What is Kube-Proxy and why move from iptables to eBPF?
Picture kube-proxy as the conductor, using iptables as its orchestra, overseeing a complex symphony of Kubernetes networking. However, as the orchestra grows and the music becomes more intricate, iptables starts to miss a beat. In this blog we untangle the roles of kube-proxy and iptables in Kubernetes networking, and discuss why the Linux Kernel community views eBPF as the modernized choice to move beyond the technical debt of iptables.
To set the stage, we begin with what is kube-proxy and the use of iptables within Kubernetes networking for packet forwarding, load balancing, and service abstraction. Next we evaluate benchmarking metrics of iptables versus eBPF, comparing latency and CPU overhead as services grow in size and complexity. Then learn how we bring eBPF into your deployment using Cilium, the industry standard for Kubernetes networking. And a final note concludes this piece with the noteworthy operational benefits of migrating to eBPF.
Here for a specific answer? Skip to the section below:
- What is kube-proxy and how does it use iptables?
- Why is eBPF the standard for Kubernetes networking?
- How to replace iptables and bring eBPF into Kubernetes?
- What are the operational and business benefits of eBPF?
- Conclusion and Sandboxed Labs
What is kube-proxy, and How Does it Use iptables?

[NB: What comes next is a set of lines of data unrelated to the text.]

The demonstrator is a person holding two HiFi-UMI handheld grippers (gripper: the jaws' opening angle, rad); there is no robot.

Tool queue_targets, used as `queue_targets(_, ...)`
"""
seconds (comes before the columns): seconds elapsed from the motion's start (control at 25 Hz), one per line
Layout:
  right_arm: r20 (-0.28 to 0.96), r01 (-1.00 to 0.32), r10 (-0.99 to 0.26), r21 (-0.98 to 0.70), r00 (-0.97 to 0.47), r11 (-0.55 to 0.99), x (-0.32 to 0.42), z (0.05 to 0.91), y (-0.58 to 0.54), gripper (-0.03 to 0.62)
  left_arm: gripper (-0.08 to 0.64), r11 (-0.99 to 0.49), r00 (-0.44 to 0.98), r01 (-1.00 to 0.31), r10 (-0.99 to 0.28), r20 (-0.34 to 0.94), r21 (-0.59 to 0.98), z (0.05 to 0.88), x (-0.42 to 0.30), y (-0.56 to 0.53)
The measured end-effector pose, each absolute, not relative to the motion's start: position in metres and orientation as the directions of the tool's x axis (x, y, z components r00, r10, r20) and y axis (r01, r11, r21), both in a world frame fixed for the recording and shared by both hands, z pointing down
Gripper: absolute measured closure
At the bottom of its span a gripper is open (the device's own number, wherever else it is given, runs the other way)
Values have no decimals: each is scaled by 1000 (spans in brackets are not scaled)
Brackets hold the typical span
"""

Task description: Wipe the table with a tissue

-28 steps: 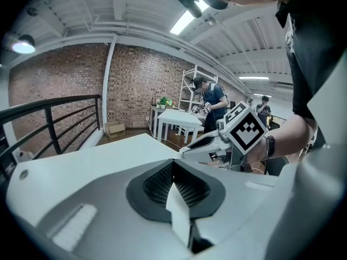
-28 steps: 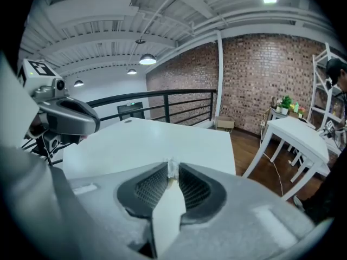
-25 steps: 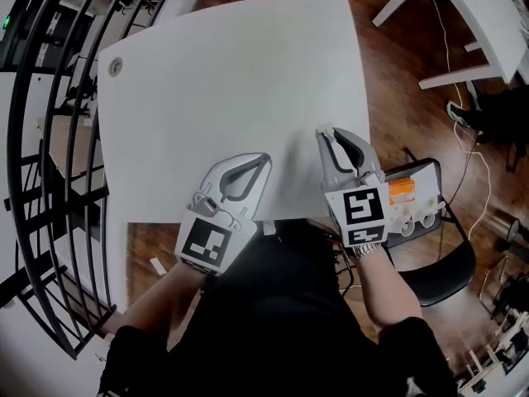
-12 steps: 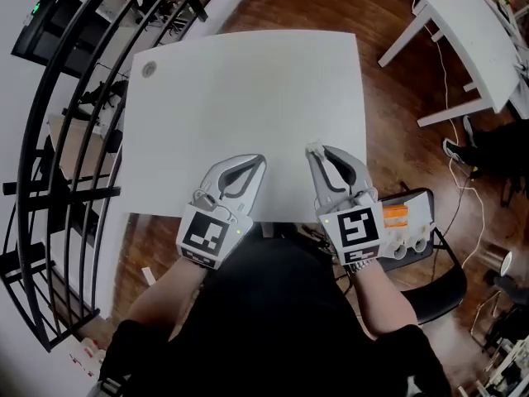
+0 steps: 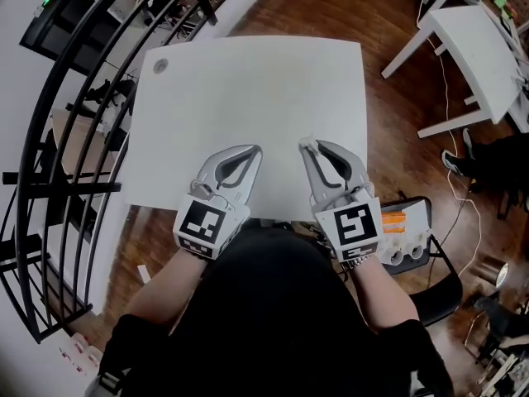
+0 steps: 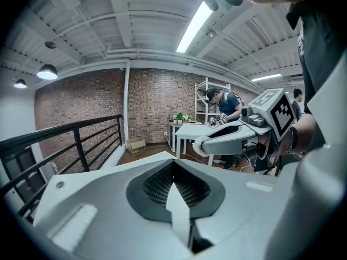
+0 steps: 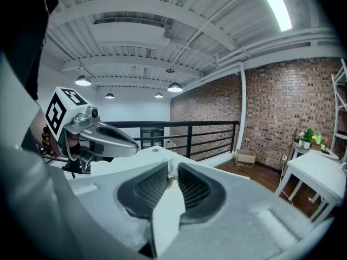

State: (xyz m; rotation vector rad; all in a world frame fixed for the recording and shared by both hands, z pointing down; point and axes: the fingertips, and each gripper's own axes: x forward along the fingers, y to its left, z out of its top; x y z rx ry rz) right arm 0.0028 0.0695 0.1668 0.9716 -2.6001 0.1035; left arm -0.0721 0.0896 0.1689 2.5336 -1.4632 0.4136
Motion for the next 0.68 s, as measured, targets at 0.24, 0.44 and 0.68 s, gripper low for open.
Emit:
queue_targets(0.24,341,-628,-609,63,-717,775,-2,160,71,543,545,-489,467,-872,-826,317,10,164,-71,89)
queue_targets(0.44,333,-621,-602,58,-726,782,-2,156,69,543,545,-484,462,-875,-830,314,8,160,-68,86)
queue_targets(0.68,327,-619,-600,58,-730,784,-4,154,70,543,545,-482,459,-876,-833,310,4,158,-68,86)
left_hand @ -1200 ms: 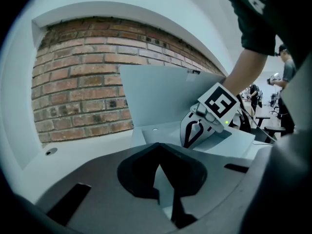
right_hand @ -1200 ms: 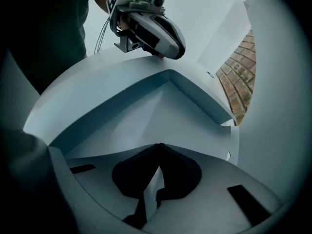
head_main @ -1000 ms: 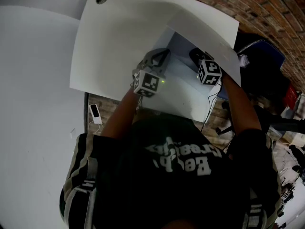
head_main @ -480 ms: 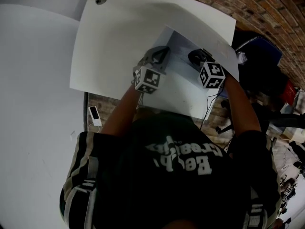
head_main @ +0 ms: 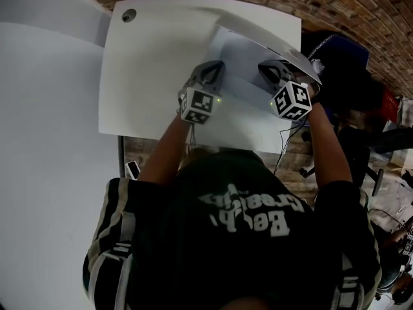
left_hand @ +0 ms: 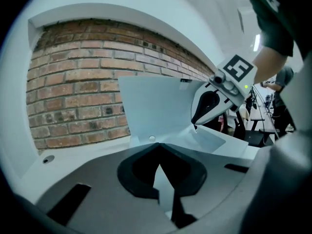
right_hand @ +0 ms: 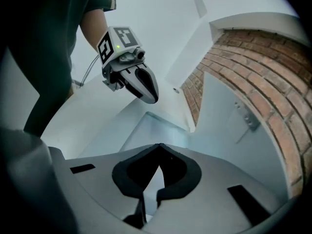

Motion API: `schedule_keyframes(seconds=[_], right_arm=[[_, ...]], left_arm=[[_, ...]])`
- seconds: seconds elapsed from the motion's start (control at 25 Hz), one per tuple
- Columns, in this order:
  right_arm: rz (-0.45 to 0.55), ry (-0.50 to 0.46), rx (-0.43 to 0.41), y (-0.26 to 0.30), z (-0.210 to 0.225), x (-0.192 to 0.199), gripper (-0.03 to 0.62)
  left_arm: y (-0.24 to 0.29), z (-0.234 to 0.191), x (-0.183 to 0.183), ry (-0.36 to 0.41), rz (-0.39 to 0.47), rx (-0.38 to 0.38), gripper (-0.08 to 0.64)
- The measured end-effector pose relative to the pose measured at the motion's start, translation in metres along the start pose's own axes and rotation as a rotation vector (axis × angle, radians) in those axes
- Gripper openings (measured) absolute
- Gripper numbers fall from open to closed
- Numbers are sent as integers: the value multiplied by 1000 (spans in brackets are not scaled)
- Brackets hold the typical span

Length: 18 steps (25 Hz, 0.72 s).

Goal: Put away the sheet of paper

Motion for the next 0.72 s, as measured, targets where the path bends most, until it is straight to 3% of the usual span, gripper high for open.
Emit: schedule_keyframes(seconds=[0.24,0.72], right_arm=[[-40,88,221,-33,7,-6,-6],[-154,214,519,-83,-14,-29,-6]], left_arm=[[-16,7,-23,49,48,29,2],[-69,20,-78,127,180,49,2]])
Point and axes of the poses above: the fingertips, and each gripper's own axes: y forward along the fingers, z to its right, x out of its underside, the point moved 10 cm from there along -y, backward along the fingers, and after that the axes turned 5 degrees about x, right-handed, at the moved point
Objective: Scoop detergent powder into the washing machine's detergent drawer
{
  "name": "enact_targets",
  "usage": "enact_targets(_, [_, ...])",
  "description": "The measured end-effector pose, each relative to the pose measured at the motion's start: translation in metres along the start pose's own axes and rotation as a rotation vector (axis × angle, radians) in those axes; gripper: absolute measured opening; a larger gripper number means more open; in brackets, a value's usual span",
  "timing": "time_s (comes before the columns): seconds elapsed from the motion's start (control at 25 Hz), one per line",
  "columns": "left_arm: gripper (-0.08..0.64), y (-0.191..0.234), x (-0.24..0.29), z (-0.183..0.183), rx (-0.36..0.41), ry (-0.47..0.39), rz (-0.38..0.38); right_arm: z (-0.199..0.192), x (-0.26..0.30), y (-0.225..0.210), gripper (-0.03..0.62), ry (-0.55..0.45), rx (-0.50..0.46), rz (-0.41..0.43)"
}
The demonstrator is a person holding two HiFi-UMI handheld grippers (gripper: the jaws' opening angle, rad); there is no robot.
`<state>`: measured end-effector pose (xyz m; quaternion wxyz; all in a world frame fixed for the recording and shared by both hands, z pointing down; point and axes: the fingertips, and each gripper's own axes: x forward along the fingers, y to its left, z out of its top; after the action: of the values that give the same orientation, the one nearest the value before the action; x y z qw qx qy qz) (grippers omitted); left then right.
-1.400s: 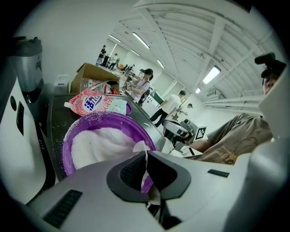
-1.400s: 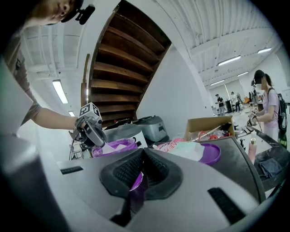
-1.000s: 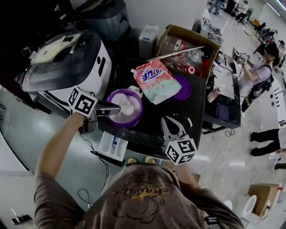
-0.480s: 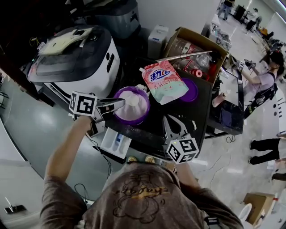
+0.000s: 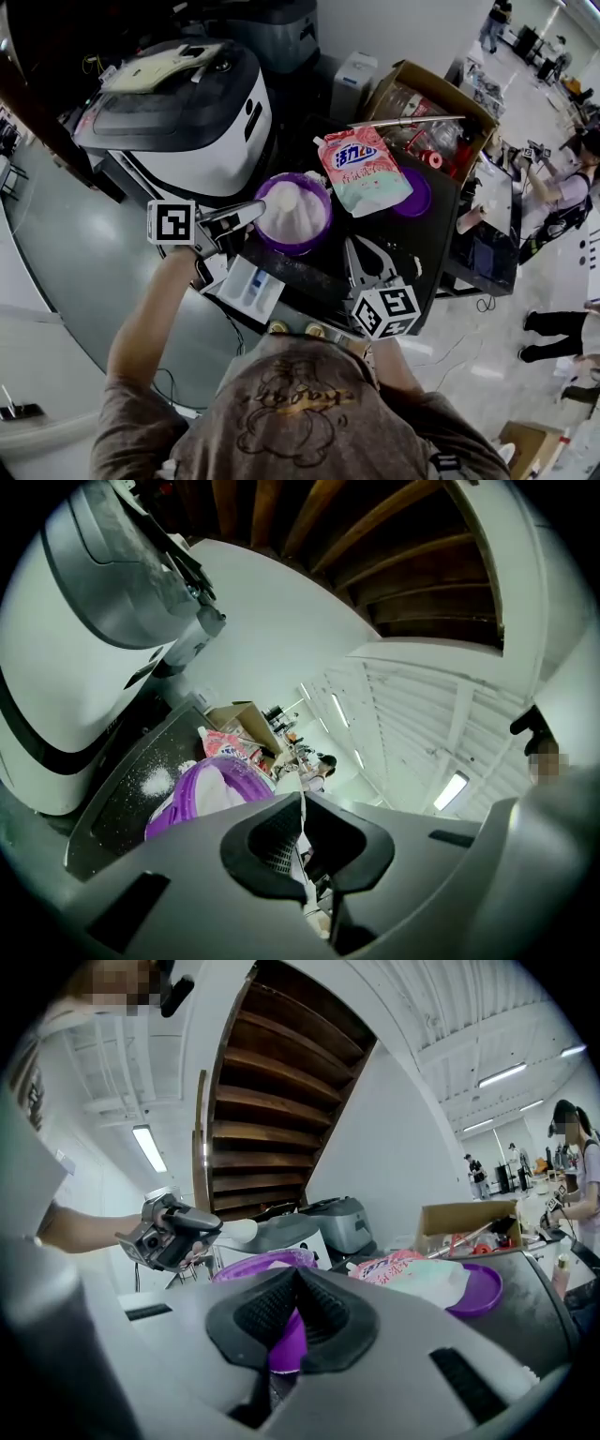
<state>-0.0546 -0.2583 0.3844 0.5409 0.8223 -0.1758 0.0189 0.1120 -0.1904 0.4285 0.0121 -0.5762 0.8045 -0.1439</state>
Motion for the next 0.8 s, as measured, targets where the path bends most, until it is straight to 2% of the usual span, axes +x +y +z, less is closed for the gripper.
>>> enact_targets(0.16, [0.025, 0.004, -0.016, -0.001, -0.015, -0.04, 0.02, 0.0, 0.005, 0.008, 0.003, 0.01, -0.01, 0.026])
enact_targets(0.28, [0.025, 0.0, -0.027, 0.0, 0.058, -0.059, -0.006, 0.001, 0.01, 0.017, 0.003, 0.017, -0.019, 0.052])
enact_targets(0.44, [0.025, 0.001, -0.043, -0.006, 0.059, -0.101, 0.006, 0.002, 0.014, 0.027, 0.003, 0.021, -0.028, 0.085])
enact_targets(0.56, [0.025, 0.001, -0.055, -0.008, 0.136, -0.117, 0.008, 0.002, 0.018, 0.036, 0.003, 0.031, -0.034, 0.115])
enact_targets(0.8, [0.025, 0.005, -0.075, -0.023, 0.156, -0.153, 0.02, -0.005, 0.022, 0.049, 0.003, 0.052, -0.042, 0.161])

The Linux kernel community has long been looking to incorporate eBPF into the heart of networking use cases. In the last decade, eBPF has gone from an interesting technology with potential, to widely adopted with tangible improvements across Kubernetes networking, observability, and security. Iptables is a legacy technology that offers a perfect use case for modernizing with eBPF, with the Linux community (and even Rusty Russel) migrating away from iptables and towards eBPF.
Let’s start by understanding what is kube-proxy and how it utilizes iptables within Kubernetes networking.
Kube-proxy is the networking component in Kubernetes installed on each node in a cluster, responsible for facilitating communication between services and pods. Its primary role is maintaining network rules for service-to-pod mapping, allowing communication to and from Kubernetes clusters. Kube-proxy acts as an L3/L4 network proxy and load balancer, leveraging iptables or IPVS (IP Virtual Server), with iptables as the out-of-the-box default.
Looking at the diagram above, Kube-proxy is installed on each node and ensures network traffic flows from services to the appropriate pods. When a new service or endpoint is created, it abstracts the underlying pod IPs, allowing other services to communicate with it using the service’s virtual IP address.
As the name suggests, kube-proxy acts as a network proxy. It manages network rules necessary for routing traffic, including Network Address Translation (NAT) when required, to ensure packets reach their intended destinations.
For services with multiple pods for high availability or scalability, kube-proxy acts as the load balancer. It distributes incoming traffic among the pods to ensure balanced workloads and efficient resource utilization.
So what is iptables? Iptables was built over two decades ago as a packet filter and firewall tool within the Linux kernel. It analyzes, modifies, and filters network packets on a set of user-defined rules based on IP addresses or port-based rules (TCP/UDP).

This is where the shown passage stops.